Triggers are only useful if they are measurable: define what “complex”, “unusual”, and “high-risk” mean for your business, then require your system to log which trigger fired and which rule set applied.
Why choose ID-Pal for UK EDD automation?
ID-Pal is built for exactly this use case: mobile-first identity verification with configurable workflows and audit-ready outputs. UK compliance teams using ID-Pal get AML compliance tools that produce exportable audit packs, support EDD escalation from within the mobile flow, and log every event from trigger to decision. The platform covers document checks, liveness testing, biometric matching, PEP and sanctions screening, and address verification in a single integrated system. That removes the need to stitch together multiple vendors and reconcile fragmented audit trails.
Frequently Asked Questions about EDD
What is Enhanced Due Diligence (EDD) in the UK?
Enhanced Due Diligence (EDD) is a risk-based set of additional checks and evidence used for higher-risk customers or situations, and it must be documented so the firm can prove what it did and why. EDD differs from standard CDD by requiring deeper evidence (such as source of funds and source of wealth), senior approvals, and enhanced ongoing monitoring. See the decision tree section above for the full escalation path from CDD to EDD.
What triggers EDD checks?
EDD is triggered when defined risk factors, such as PEP exposure, high-risk third-country links, unusually complex or large activity, or opaque ownership, raise ML/TF risk beyond your standard CDD threshold. The 2023 amendment clarified the domestic/non-domestic PEP distinction, which directly affects how trigger intensity is applied. Your process must define and document each trigger before it is needed.

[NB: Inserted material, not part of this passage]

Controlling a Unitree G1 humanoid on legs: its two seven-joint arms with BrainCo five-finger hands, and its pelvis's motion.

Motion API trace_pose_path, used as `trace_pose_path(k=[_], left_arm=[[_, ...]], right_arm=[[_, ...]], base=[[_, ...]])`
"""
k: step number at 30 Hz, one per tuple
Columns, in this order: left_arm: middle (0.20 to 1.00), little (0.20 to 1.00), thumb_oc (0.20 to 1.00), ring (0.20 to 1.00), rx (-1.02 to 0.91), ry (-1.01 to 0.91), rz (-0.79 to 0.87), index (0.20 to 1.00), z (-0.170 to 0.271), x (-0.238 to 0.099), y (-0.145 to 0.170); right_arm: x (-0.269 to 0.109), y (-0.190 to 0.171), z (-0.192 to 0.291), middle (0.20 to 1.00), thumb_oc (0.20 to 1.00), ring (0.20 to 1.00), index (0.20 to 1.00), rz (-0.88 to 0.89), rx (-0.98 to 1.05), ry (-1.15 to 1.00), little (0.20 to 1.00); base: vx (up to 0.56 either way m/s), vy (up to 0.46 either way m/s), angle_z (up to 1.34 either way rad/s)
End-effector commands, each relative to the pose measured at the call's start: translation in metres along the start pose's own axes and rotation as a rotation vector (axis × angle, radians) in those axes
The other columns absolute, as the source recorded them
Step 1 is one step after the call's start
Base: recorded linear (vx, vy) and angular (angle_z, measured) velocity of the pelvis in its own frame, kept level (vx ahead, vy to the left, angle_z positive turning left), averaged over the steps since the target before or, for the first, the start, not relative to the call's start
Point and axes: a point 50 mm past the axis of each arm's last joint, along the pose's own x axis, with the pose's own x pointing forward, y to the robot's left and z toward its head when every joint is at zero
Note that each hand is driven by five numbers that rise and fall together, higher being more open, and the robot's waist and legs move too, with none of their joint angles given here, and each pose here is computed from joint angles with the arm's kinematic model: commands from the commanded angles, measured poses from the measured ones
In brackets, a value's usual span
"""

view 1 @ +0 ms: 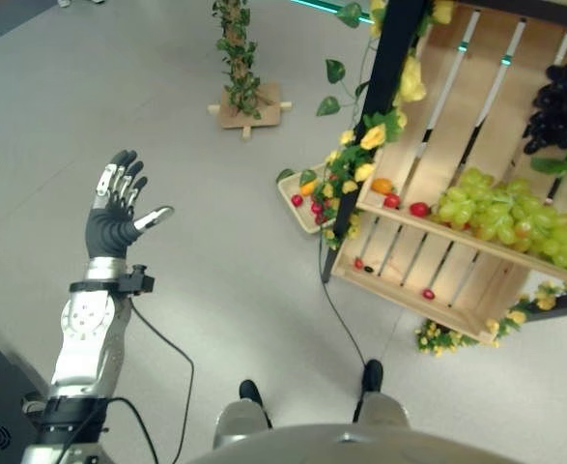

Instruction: Pick up the fruits from the basket on one side to the basket on the other side

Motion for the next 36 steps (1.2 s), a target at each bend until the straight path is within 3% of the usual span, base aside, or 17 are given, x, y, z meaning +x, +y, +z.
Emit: trace_pose_path(k=[1,18,19,20,21,22,23,24,25,26,27,28,33,36], left_arm=[[1.0,1.0,1.0,1.0,0.026,-0.128,-0.012,1.0,0.026,0.013,0.004],[1.0,1.0,1.0,1.0,0.027,-0.125,-0.012,1.0,0.026,0.013,0.005],[1.0,1.0,1.0,1.0,0.031,-0.121,-0.011,1.0,0.025,0.013,0.005],[1.0,1.0,1.0,1.0,0.031,-0.121,-0.01,1.0,0.025,0.012,0.006],[1.0,1.0,1.0,1.0,0.048,-0.114,-0.002,1.0,0.025,0.012,0.008],[1.0,1.0,1.0,1.0,0.047,-0.114,-0.001,1.0,0.025,0.011,0.008],[1.0,1.0,1.0,1.0,0.076,-0.101,0.011,1.0,0.023,0.01,0.012],[1.0,1.0,1.0,1.0,0.08,-0.092,0.007,1.0,0.021,0.011,0.012],[1.0,1.0,1.0,1.0,0.078,-0.093,0.008,1.0,0.021,0.011,0.012],[1.0,1.0,1.0,1.0,0.076,-0.093,0.0,1.0,0.02,0.011,0.01],[1.0,1.0,1.0,1.0,0.075,-0.093,0.001,1.0,0.02,0.011,0.01],[1.0,1.0,1.0,1.0,0.073,-0.088,-0.018,1.0,0.017,0.012,0.006],[1.0,1.0,1.0,1.0,0.088,-0.08,-0.02,1.0,0.016,0.009,0.005],[1.0,1.0,1.0,1.0,0.092,-0.079,-0.012,1.0,0.016,0.008,0.006]], right_arm=[[0.011,0.002,0.04,1.0,1.0,1.0,1.0,-0.031,0.069,-0.162,1.0],[0.007,0.005,0.031,1.0,1.0,1.0,1.0,-0.013,0.028,-0.148,1.0],[0.007,0.003,0.03,1.0,1.0,1.0,1.0,0.009,-0.17,-0.127,1.0],[0.007,0.004,0.031,1.0,1.0,1.0,1.0,0.009,-0.173,-0.128,1.0],[0.007,0.0,0.049,1.0,1.0,1.0,1.0,0.005,-0.54,-0.183,1.0],[0.007,0.001,0.049,1.0,1.0,1.0,1.0,0.004,-0.544,-0.184,1.0],[0.003,0.005,0.066,1.0,1.0,1.0,1.0,0.019,-0.91,-0.279,1.0],[0.002,0.002,0.069,1.0,1.0,1.0,1.0,0.007,-1.11,-0.296,1.0],[0.002,0.003,0.07,1.0,1.0,1.0,1.0,0.006,-1.116,-0.298,1.0],[0.001,0.003,0.077,1.0,1.0,1.0,1.0,0.005,-1.342,-0.344,1.0],[0.001,0.003,0.078,1.0,1.0,1.0,1.0,0.004,-1.345,-0.345,1.0],[-0.001,0.005,0.071,1.0,1.0,1.0,1.0,0.066,-1.581,-0.356,1.0],[-0.003,0.017,0.064,1.0,1.0,1.0,1.0,0.134,-1.77,-0.399,1.0],[-0.005,0.02,0.063,1.0,1.0,1.0,1.0,0.147,-1.777,-0.413,1.0]], base=[[0.0,0.0,0.0],[0.0,0.0,0.0],[0.0,0.0,0.0],[0.0,0.0,0.0],[0.0,0.0,0.0],[0.0,0.0,0.0],[0.0,0.0,0.0],[0.0,0.0,0.0],[0.0,0.0,0.0],[0.0,0.0,0.0],[0.0,0.0,0.0],[0.0,0.0,0.0],[-0.01,-0.002,0.02],[0.0,0.0,0.0]])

Are domestic PEPs always high risk?
No. UK rules set a starting assumption that domestic PEPs present lower risk than non-domestic PEPs unless enhanced risk factors are present. Your workflow should record whether the PEP is domestic or non-domestic and document the specific risk factors that justified any escalation, as required by the Money Laundering and Terrorist Financing (Amendment) Regulations 2023.